# 2004 GMC 2500HD Driver Seat



## Motorman 007 (Jan 11, 2005)

My drivers seat (cloth interior) on my '04 2500HD CC is starting to rip on the left side down where it is held by the trim piece. Is there a repair for this or do I go to the upholstery shop? Anyone else had this problem?


----------



## 496 BB (Feb 11, 2010)

Common. Stop draggin your arse when getting out


----------



## flykelley (Dec 29, 2003)

yes a new cushion cover, not cheap though I m sure.

Mike


----------



## B&B (Nov 4, 2006)

Try a local upholstery shop first. There's a local shop here that gets a perfect match of the OEM fabric and colors on the late model seats every time. For considerably less cost over replacing with an OEM seat cover too of course. payup


----------



## flykelley (Dec 29, 2003)

B&B;1087421 said:


> Try a local upholstery shop first. There's a local shop here that gets a perfect match of the OEM fabric and colors on the late model seats every time. For considerably less cost over replacing with an OEM seat cover too of course. payup


B&B glad to see that your still around, I have the same problem with my seat, your not based in Michigan are you?

Mike


----------



## dlcs (Sep 2, 2004)

A new cover for my 07 NBS was $120, not too bad. This was cloth of course and buckets seats.


----------



## Motorman 007 (Jan 11, 2005)

496 BB;1087239 said:


> Common. Stop draggin your arse when getting out


Hey, have you been lookin' at my arse when I wasn't paying attention?


----------



## joshg (Nov 12, 2009)

I bought some cabela's trail gear seat covers for mine to protect. They were pretty cheap and good reputation based on all the reviews. I am pretty happy with them so far. Not as good as a custom fit but the way they are set up they work well and are much cheaper.

http://www.cabelas.com/product/Auto...uts?destination=/catalog/browse.cmd?N=1100765


----------



## 496 BB (Feb 11, 2010)

Motorman 007;1087628 said:


> Hey, have you been lookin' at my arse when I wasn't paying attention?


No but have noticed thigh master has been working


----------



## B&B (Nov 4, 2006)

flykelley;1087580 said:


> your not based in Michigan are you?


Not even nearby Mike, unless you're coming via airplane.


----------



## Motorman 007 (Jan 11, 2005)

496 BB;1087749 said:


> No but have noticed thigh master has been working


you are starting to worry me now.....

There happens to be a guy in my town that owns an upholstery shop. He came by the other day and said the repair would be no problem. They are going to get the piece they need from GMC and stich it in.
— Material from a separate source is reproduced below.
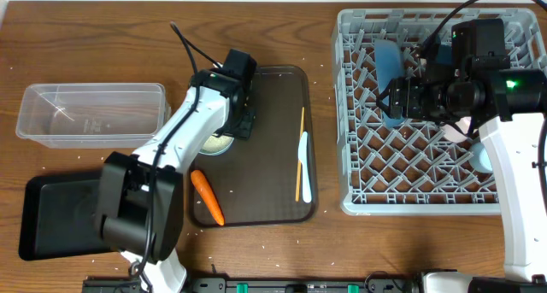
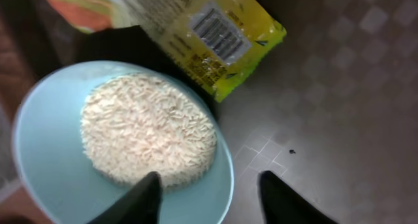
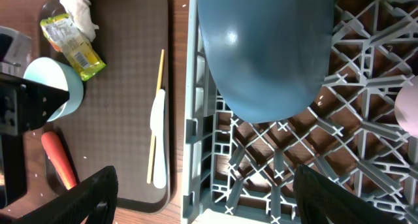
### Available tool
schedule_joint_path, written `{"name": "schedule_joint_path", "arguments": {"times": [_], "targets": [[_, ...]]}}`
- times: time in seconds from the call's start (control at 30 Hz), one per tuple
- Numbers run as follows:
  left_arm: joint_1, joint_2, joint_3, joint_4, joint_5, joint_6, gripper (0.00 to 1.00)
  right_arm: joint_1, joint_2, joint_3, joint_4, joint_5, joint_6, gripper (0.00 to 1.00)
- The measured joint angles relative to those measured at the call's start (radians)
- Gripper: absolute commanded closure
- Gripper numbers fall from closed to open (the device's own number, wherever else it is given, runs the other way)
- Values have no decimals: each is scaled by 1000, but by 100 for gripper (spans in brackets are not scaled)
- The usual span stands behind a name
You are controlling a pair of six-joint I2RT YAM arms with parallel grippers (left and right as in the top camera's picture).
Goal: Sort waste into correct bins and load items into the dishwasher rack
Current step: 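Grasp the light-blue bowl rim with the left gripper and lift it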
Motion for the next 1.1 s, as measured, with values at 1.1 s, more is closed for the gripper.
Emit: {"name": "schedule_joint_path", "arguments": {"times": [1.1], "targets": [[-14,-226,-18,-97,34,-222,94,0,1,0,2,2,0,19]]}}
So I'll let you know after it's done.


----------



## redneckhershey (Sep 5, 2010)

i have the same rip in my seat. i put step rails on truck so that made it much easier to get in and out. please let us know what the cost was to repair it 

thanks


----------



## musclecarboy (Aug 19, 2007)

Anyone know if there's much of a difference for leather seats? I have a rip on the left, but also a crack in the middle too. Do you think it would be obvious if I changed the whole seat bottom to new OEM?


----------



## SD Cookman (Jun 5, 2009)

I had mine fixed by Chevy while it was still under the 36k mile warranty. But it is starting to look like s#^t again.


----------